▸ TASK DESCRIPTION: Go through the listing below and return each line that includes "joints".

▸ TASK INPUT:

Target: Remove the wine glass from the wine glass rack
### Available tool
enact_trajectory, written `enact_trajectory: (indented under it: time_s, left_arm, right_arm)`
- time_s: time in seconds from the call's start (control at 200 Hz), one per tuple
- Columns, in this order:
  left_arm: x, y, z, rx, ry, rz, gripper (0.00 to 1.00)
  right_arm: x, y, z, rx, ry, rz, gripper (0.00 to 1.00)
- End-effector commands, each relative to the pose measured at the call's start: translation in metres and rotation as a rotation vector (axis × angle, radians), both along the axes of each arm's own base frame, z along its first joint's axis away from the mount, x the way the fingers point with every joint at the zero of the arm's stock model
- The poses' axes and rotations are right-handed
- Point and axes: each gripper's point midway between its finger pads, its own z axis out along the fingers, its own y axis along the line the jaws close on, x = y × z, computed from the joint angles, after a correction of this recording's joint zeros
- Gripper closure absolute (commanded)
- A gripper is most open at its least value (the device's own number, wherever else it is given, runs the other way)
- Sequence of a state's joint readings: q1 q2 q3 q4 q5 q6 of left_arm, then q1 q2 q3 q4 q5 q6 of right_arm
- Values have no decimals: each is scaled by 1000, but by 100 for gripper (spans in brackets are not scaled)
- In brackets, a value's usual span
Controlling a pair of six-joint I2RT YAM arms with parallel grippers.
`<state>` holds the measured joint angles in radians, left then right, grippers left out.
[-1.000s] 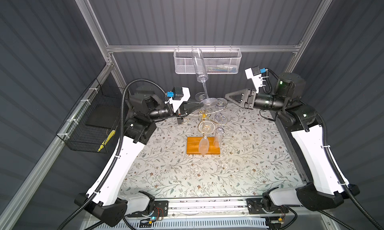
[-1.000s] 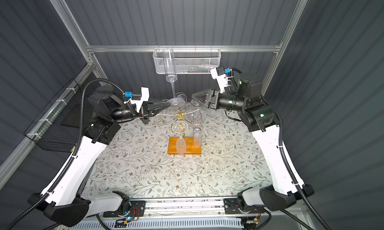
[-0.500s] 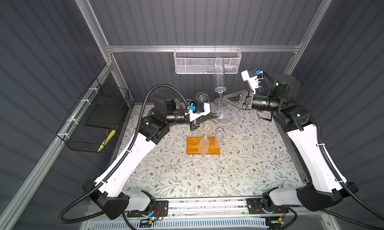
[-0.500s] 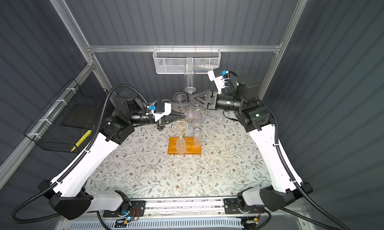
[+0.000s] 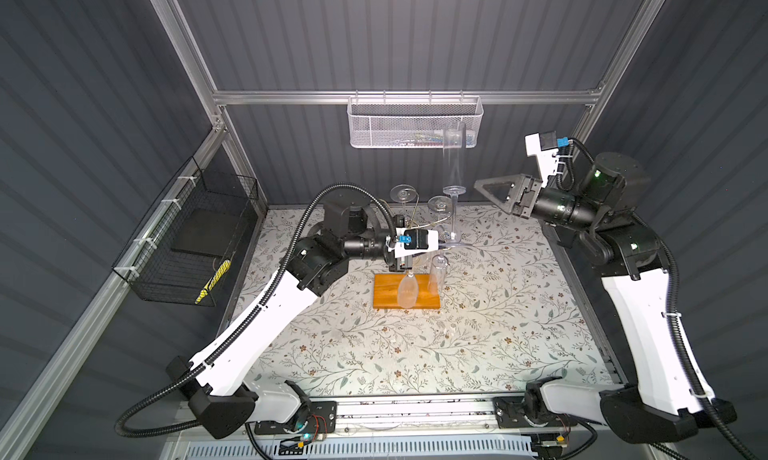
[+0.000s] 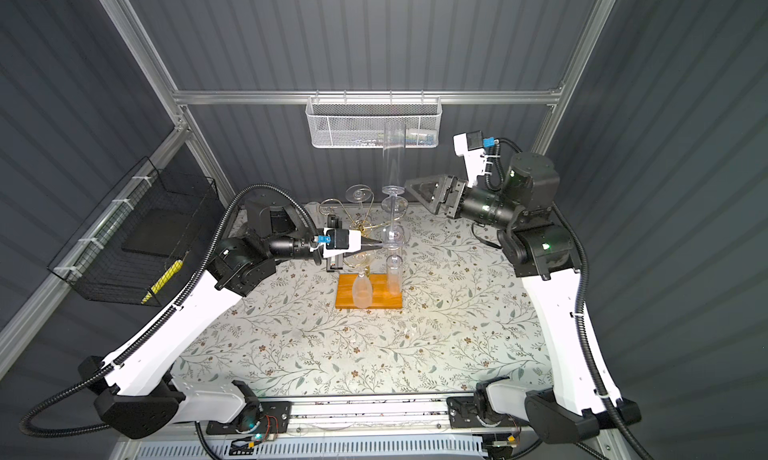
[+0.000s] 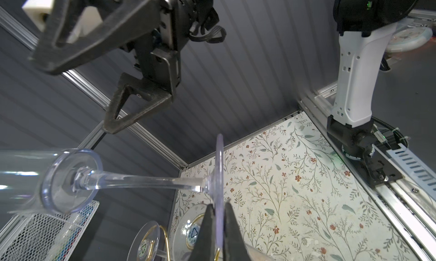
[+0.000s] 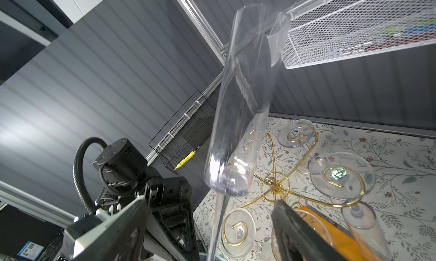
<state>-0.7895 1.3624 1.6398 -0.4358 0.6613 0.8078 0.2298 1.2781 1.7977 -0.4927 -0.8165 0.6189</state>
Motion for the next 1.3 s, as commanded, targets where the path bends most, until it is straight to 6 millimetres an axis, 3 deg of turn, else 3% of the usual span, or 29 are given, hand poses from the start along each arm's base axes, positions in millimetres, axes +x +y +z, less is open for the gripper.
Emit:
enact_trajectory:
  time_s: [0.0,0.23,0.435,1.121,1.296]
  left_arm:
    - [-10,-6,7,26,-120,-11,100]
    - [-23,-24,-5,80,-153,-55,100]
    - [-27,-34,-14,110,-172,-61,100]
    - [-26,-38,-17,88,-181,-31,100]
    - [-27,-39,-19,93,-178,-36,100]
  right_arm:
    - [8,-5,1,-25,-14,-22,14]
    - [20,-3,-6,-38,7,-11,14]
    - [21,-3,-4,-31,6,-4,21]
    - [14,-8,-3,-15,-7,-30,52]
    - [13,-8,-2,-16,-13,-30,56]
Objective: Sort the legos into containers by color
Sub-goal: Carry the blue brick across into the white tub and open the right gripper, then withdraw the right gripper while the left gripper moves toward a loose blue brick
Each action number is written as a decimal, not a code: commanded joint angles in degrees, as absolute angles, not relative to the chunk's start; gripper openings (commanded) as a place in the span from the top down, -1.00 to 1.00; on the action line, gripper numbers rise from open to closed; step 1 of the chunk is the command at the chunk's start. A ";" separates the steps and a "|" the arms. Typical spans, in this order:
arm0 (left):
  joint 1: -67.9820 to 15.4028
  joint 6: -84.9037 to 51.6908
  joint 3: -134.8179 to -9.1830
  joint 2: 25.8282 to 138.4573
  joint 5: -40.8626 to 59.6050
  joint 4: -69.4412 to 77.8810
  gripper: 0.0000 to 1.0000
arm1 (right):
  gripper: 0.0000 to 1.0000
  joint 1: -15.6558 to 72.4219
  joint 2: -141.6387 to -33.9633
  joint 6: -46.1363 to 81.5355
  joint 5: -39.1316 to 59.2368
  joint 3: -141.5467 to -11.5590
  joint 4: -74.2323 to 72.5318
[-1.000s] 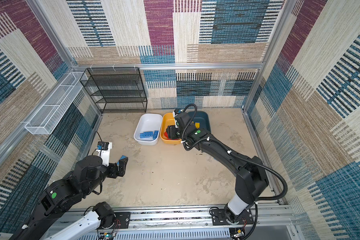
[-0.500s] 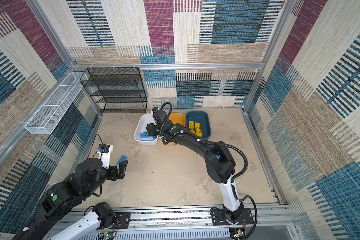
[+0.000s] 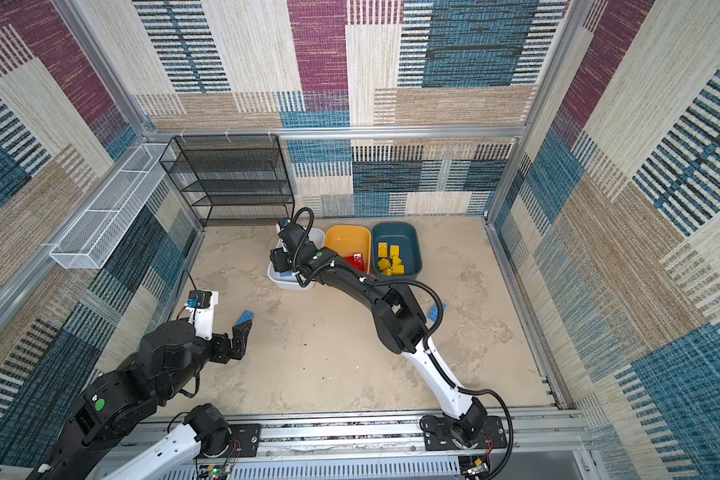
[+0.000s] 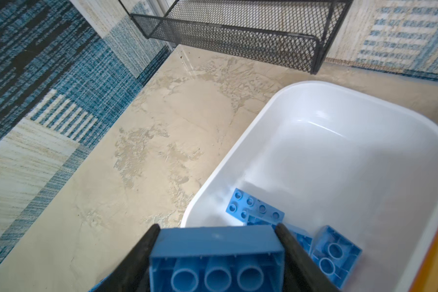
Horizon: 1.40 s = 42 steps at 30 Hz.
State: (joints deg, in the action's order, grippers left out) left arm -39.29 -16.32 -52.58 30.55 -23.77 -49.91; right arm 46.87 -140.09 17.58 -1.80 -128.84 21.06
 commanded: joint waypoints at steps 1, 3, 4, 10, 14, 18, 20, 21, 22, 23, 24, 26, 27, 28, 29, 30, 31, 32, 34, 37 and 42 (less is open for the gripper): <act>-39.02 -15.12 -52.29 30.50 -23.09 -48.59 -0.96 | -0.14 46.76 -142.04 17.98 -3.82 -131.25 22.71; -38.85 -15.12 -52.25 30.66 -22.94 -48.57 -0.96 | -0.15 46.42 -143.36 18.36 -4.03 -132.33 23.42; -38.84 -15.12 -52.29 30.63 -22.99 -48.52 -0.96 | -0.15 46.17 -143.81 18.50 -4.00 -132.85 23.71; -38.66 -15.21 -52.14 30.72 -23.21 -48.60 -0.96 | -0.19 45.02 -147.43 18.68 -4.20 -136.67 25.44; -38.63 -15.14 -52.12 31.52 -23.03 -48.57 -0.96 | -0.24 44.30 -148.40 18.74 -3.86 -137.50 25.15; -38.41 -15.12 -52.20 32.61 -23.07 -48.70 -0.96 | -0.44 43.95 -148.62 18.20 -3.34 -137.46 24.65; -38.24 -15.20 -52.21 32.94 -23.16 -48.70 -0.97 | -0.50 43.85 -148.55 17.71 -3.31 -137.47 24.35; -38.19 -15.20 -52.21 33.10 -23.27 -48.85 -0.96 | -0.52 43.81 -148.46 17.52 -3.21 -137.43 24.43; -38.15 -15.34 -52.21 33.22 -23.38 -48.79 -0.96 | -0.54 43.83 -148.33 17.30 -3.09 -137.37 24.35; -38.05 -15.29 -52.21 33.46 -23.41 -48.79 -0.97 | -0.55 43.86 -148.19 17.14 -3.10 -137.38 24.26; -37.96 -15.38 -52.22 33.62 -23.53 -48.93 -0.97 | -0.56 43.78 -148.01 17.01 -3.08 -137.42 24.26; -37.79 -15.43 -52.29 33.96 -23.64 -48.96 -0.96 | -0.59 43.74 -147.63 16.74 -3.15 -137.40 24.30; -37.71 -15.47 -52.29 34.14 -23.80 -48.96 -0.96 | -0.59 43.76 -147.36 16.70 -3.10 -137.37 24.37; -37.64 -15.53 -52.32 34.32 -23.91 -49.10 -0.97 | -0.60 43.75 -146.99 16.60 -3.13 -137.31 24.41; -37.62 -15.56 -52.29 34.55 -24.07 -49.21 -0.96 | -0.60 43.75 -146.42 16.60 -3.10 -137.05 24.49; -37.62 -15.64 -52.29 34.72 -24.22 -49.25 -0.97 | -0.61 43.73 -145.73 16.45 -3.10 -136.73 24.44; -37.62 -15.73 -52.37 35.00 -24.36 -49.42 -0.97 | -0.61 43.71 -144.89 16.35 -3.00 -136.05 24.30; -37.53 -15.78 -52.38 35.15 -24.65 -49.52 -0.96 | -0.62 43.74 -143.70 16.16 -2.99 -135.05 24.02; -37.53 -15.89 -52.36 35.50 -25.09 -49.70 -0.97 | -0.64 43.71 -140.91 15.77 -3.06 -132.27 22.85; -37.40 -16.07 -52.41 36.11 -26.32 -50.02 -0.97 | -0.68 43.77 -135.14 15.10 -3.31 -125.41 19.71; -36.85 -16.35 -52.60 38.05 -29.23 -50.73 -0.99 | -0.77 43.71 -123.12 13.55 -3.75 -111.62 13.45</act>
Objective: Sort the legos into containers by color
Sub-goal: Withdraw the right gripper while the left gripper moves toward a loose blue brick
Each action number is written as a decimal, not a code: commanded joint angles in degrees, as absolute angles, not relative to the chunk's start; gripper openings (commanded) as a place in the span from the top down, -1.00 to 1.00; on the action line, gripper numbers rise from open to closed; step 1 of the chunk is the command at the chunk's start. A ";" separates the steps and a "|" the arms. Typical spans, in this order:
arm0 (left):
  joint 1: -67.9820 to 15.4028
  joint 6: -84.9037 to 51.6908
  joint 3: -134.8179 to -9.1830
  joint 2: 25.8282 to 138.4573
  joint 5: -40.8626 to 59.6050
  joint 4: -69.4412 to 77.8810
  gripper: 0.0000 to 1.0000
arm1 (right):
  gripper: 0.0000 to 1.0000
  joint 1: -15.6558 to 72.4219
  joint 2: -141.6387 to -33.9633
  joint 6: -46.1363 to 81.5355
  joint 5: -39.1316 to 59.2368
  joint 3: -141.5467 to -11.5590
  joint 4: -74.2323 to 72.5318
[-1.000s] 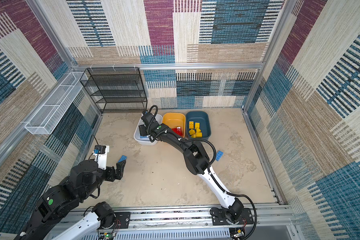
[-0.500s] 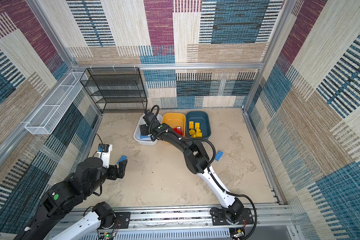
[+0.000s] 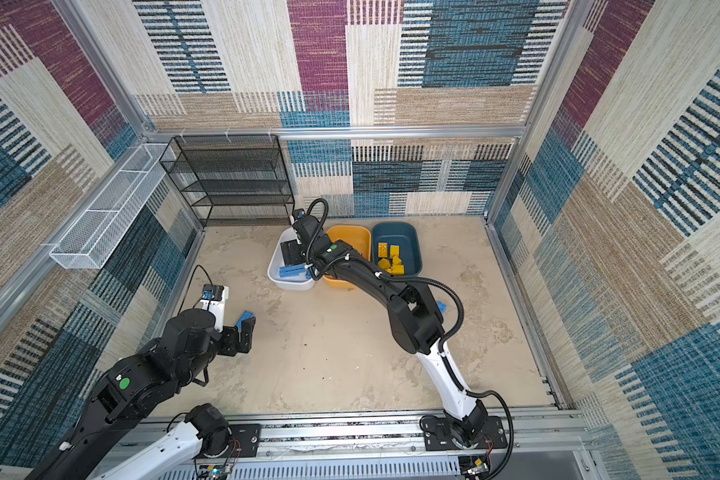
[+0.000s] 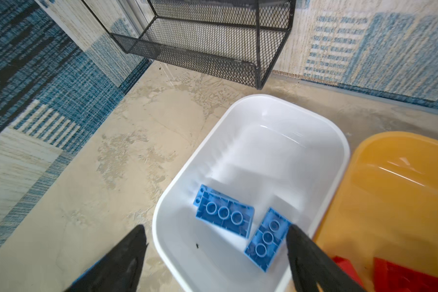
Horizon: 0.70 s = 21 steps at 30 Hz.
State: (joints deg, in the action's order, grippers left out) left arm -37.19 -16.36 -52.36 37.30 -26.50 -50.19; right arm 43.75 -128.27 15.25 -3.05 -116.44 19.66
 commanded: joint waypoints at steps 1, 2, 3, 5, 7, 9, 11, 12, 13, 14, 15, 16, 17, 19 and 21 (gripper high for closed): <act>-36.74 -16.50 -52.65 38.59 -29.88 -50.95 -0.99 | -0.79 43.77 -120.66 13.24 -3.95 -108.75 12.24; -36.57 -16.69 -52.83 39.21 -30.47 -51.34 -0.99 | -0.82 43.76 -117.73 12.69 -4.17 -105.29 10.71; -36.36 -16.94 -53.02 39.83 -30.91 -51.54 -0.98 | -0.84 43.77 -115.04 12.10 -4.36 -102.10 9.20; -36.30 -17.55 -53.33 40.97 -31.67 -52.12 -0.98 | -0.90 43.70 -109.60 10.82 -5.02 -95.89 6.86; -36.20 -18.13 -53.49 41.63 -32.31 -52.48 -0.99 | -0.96 43.68 -104.74 9.87 -5.45 -90.93 5.49; -35.97 -18.81 -53.58 41.89 -32.14 -52.36 -0.99 | -0.99 43.73 -99.68 9.37 -5.50 -85.22 4.11; -35.78 -19.18 -53.87 41.88 -31.78 -52.04 -0.99 | -0.99 43.76 -94.84 9.12 -4.61 -79.54 2.34; -35.61 -19.78 -54.20 41.97 -31.99 -52.19 -0.99 | -0.99 43.74 -92.36 9.44 -4.43 -76.22 1.41; -35.51 -20.51 -54.55 42.09 -32.26 -52.53 -0.99 | -0.99 43.76 -90.23 9.76 -4.41 -73.26 0.62; -35.41 -21.36 -54.83 42.19 -32.43 -52.83 -0.99 | -0.99 43.77 -87.89 10.21 -4.55 -70.09 -0.25; -35.31 -22.14 -55.01 42.30 -32.58 -52.98 -0.98 | -0.99 43.77 -85.82 10.73 -4.76 -67.19 -1.17; -35.11 -23.09 -55.11 42.36 -32.90 -53.18 -0.98 | -0.99 43.76 -83.68 11.27 -4.98 -64.41 -2.19; -35.00 -24.25 -55.11 42.58 -33.41 -53.26 -0.98 | -0.99 43.77 -81.35 12.04 -5.07 -61.17 -3.52; -34.39 -25.84 -55.06 43.51 -33.99 -53.19 -0.99 | -0.99 43.72 -76.95 13.58 -4.61 -55.23 -6.69; -33.00 -27.26 -55.19 45.16 -33.97 -53.09 -0.99 | -0.99 43.76 -72.53 15.10 -3.80 -48.81 -10.71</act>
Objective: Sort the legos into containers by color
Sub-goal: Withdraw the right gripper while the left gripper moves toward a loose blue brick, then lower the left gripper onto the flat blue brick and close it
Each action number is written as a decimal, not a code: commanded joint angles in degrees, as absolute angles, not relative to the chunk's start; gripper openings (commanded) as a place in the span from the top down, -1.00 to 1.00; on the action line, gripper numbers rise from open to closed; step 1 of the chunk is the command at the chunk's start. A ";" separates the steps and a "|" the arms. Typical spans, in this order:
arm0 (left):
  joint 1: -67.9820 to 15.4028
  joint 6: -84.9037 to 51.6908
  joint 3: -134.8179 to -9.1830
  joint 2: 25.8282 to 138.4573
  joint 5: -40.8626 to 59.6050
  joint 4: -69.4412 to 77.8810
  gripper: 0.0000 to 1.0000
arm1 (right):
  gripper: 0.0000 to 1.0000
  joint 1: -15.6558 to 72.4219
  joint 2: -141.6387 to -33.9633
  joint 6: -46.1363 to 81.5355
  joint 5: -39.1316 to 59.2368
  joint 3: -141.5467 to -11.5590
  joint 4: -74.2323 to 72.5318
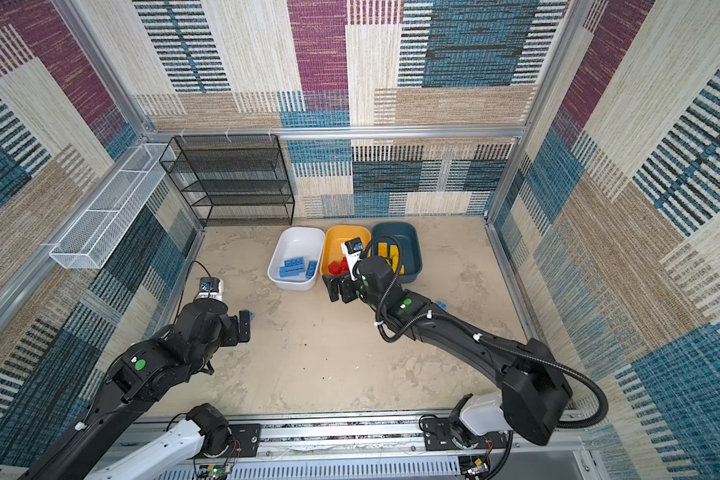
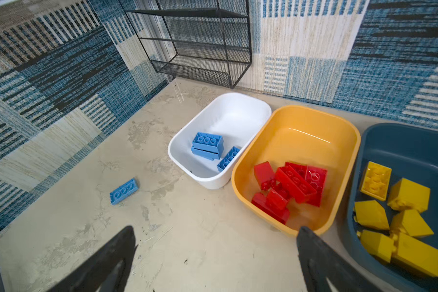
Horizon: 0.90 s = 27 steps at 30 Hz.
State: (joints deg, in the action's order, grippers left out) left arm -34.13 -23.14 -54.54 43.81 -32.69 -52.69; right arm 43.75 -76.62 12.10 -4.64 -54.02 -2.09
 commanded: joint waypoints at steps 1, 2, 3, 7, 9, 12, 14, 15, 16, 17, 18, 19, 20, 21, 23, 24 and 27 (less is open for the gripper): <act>-32.09 -27.93 -55.32 46.13 -33.53 -52.99 -0.99 | -0.99 43.76 -70.65 15.87 -3.75 -46.11 -12.35; -30.79 -28.47 -55.37 47.25 -32.32 -52.54 -0.99 | -0.99 43.71 -68.82 16.82 -3.59 -43.42 -13.91; -29.36 -28.86 -55.37 48.30 -30.73 -52.01 -0.98 | -0.99 43.77 -67.40 17.32 -3.67 -41.27 -15.06; -22.56 -30.13 -54.61 52.69 -22.97 -48.91 -0.99 | -0.99 43.76 -62.56 19.21 -3.83 -33.48 -19.26; -19.88 -30.69 -54.00 55.35 -20.18 -47.46 -0.98 | -0.99 43.76 -60.59 19.57 -4.21 -30.16 -21.09; -16.68 -31.87 -52.65 59.41 -16.66 -45.23 -0.99 | -0.99 43.77 -58.56 20.38 -4.33 -26.14 -23.89; -14.60 -32.73 -51.50 62.40 -14.34 -43.51 -0.99 | -0.99 43.76 -58.18 21.08 -3.83 -24.06 -25.57; -13.67 -33.02 -51.07 63.87 -13.45 -42.68 -0.99 | -0.99 43.77 -58.31 21.38 -3.49 -23.38 -26.37; -12.76 -33.70 -50.60 65.28 -12.91 -42.12 -0.99 | -0.99 43.76 -58.51 21.84 -3.02 -22.72 -27.08; -11.63 -34.50 -50.09 66.92 -12.20 -41.47 -0.99 | -0.99 43.73 -58.71 22.18 -2.54 -22.04 -27.81; -10.68 -34.99 -49.55 68.36 -11.58 -40.65 -0.99 | -0.99 43.75 -58.88 22.51 -2.10 -21.64 -28.38; -9.85 -35.31 -49.11 69.75 -11.33 -39.83 -0.99 | -0.99 43.70 -59.05 22.77 -1.80 -21.01 -29.06; -9.10 -35.51 -48.79 71.37 -11.33 -38.99 -0.99 | -0.99 43.77 -59.15 22.98 -1.53 -20.53 -29.66; -8.51 -35.62 -48.49 72.70 -11.42 -38.13 -0.99 | -0.99 43.69 -59.25 23.15 -1.36 -20.07 -30.07; -7.53 -35.27 -48.23 75.59 -11.46 -36.86 -0.98 | -0.99 43.77 -59.24 23.59 -1.17 -19.04 -30.90; -7.15 -34.92 -48.33 76.91 -11.21 -36.29 -0.98 | -0.99 43.75 -59.16 23.87 -1.11 -18.66 -31.29; -6.66 -33.19 -48.67 80.88 -10.42 -34.60 -0.94 | -0.99 43.75 -58.49 24.41 -0.42 -18.04 -31.64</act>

▸ RESULT OF THIS TASK:
State: (joints deg, in the action's order, grippers left out) left arm -39.29 -16.32 -52.58 30.55 -23.77 -49.91; right arm 46.87 -140.09 17.58 -1.80 -128.84 21.06
State: (joints deg, in the action's order, grippers left out) left arm -37.19 -16.36 -52.36 37.30 -26.50 -50.19; right arm 43.75 -128.27 15.25 -3.05 -116.44 19.66
State: (joints deg, in the action's order, grippers left out) left arm -34.13 -23.14 -54.54 43.81 -32.69 -52.69; right arm 43.75 -76.62 12.10 -4.64 -54.02 -2.09

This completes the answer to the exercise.